Set-PhysicalDisk -FriendlyName "BrokenDisk" -Usage Retired Get-PhysicalDisk -FriendlyName "BrokenDisk" | Get-VirtualDisk | Repair-VirtualDisk -AsJob

The data will now be "moved" to the remaining disks, if enough space is left. After the rebuild:

$disk = Get-PhysicalDisk -FriendlyName "BrokenDisk" Remove-PhysicalDisk -StoragePoolFriendlyName "My Pool" -PhysicalDisks $disk

(You can use the same commands to retire "functional" disks and move data to other disks - this will allow some sort of redistributing the data, once you add a disk - but at the end you will always have one disk "empty". However in your case it would not work, due to the small number of disks. In 10 disk pool for instance, you could free up a 2 TB Disk, by distributing as little as 200 MB to every other disk. Re-Running the operation will now write prefered to the empty disk. Storage Spaces basically always says: "I have to write: 8 Blocks (NumberOfColumns * NumberOfDataCopies) with a size of 64 KB (Interleave / Number of Columns) each - give me 8 distinct disks out of the 10 disks with the least percentual usage, so I can throw the data there!")

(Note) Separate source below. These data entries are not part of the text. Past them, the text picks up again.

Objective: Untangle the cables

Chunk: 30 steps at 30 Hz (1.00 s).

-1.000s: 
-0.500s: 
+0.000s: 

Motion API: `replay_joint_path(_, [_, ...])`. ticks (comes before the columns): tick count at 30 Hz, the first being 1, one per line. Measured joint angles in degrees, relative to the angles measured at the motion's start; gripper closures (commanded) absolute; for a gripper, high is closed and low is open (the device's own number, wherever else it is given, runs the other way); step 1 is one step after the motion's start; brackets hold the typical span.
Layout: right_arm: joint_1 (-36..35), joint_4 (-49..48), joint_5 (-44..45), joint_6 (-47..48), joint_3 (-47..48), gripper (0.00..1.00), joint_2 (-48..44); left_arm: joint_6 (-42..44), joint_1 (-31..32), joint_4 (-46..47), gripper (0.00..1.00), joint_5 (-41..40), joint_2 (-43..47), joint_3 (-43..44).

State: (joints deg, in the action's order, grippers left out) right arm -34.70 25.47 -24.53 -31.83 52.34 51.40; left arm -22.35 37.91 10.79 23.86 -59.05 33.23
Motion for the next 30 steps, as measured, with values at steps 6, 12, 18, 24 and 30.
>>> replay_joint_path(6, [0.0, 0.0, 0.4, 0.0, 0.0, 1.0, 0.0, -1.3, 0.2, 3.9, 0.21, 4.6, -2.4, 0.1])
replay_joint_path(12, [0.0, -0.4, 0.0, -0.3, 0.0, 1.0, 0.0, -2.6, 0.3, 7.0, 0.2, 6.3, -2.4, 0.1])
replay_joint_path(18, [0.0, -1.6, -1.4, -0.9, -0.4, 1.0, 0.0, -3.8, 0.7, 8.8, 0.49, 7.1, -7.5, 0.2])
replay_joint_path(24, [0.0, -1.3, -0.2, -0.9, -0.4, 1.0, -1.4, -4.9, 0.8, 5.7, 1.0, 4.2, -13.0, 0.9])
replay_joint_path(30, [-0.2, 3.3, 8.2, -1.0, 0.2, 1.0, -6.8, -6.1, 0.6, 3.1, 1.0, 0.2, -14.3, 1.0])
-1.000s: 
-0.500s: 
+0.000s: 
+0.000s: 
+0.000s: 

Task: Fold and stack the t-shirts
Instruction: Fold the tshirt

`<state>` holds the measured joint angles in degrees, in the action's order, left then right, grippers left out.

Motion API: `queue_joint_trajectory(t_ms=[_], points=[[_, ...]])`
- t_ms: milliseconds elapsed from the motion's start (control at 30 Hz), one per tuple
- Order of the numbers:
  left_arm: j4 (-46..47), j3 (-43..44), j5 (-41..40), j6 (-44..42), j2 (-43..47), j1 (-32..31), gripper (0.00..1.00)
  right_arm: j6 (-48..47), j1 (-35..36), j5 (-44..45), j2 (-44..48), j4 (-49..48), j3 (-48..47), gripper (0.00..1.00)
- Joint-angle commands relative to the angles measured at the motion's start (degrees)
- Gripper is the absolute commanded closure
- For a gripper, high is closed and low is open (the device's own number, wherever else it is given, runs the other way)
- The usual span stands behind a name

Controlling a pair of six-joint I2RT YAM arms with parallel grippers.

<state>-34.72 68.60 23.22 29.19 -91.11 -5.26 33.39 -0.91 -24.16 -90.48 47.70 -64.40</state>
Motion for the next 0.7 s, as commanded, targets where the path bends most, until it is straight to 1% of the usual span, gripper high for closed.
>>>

It would be nice to be able to shift all data from a 2TB drive to the other Pool devices (while space is free) and then to add a new drive to the Pool. I wonder if Storage Spaces can do an internal migration then - but the big deal seems to be that columns are fixed. What will storage spaces do if I switch from 6x4 Tb to 12x4TB? (all Parity). What abt. the columns? In Standard it should be 6 (using 6x4TB), - the MS guidelines tell me I need 6 more drives to extend (which sucks).

Performance is not that critical as im limited by 1 Gbit Lan (even a 3x2 Tb Parity with 1GB WBC performs fast enough). So Columns can be low as possible.

I'm willing to pull the max capacity out of that pool with simple redundancy (parity). I have an additional backup on my 8 TB drive which runs every 3 days so my important data is save anyway.

Thanks for providing answers and ideas.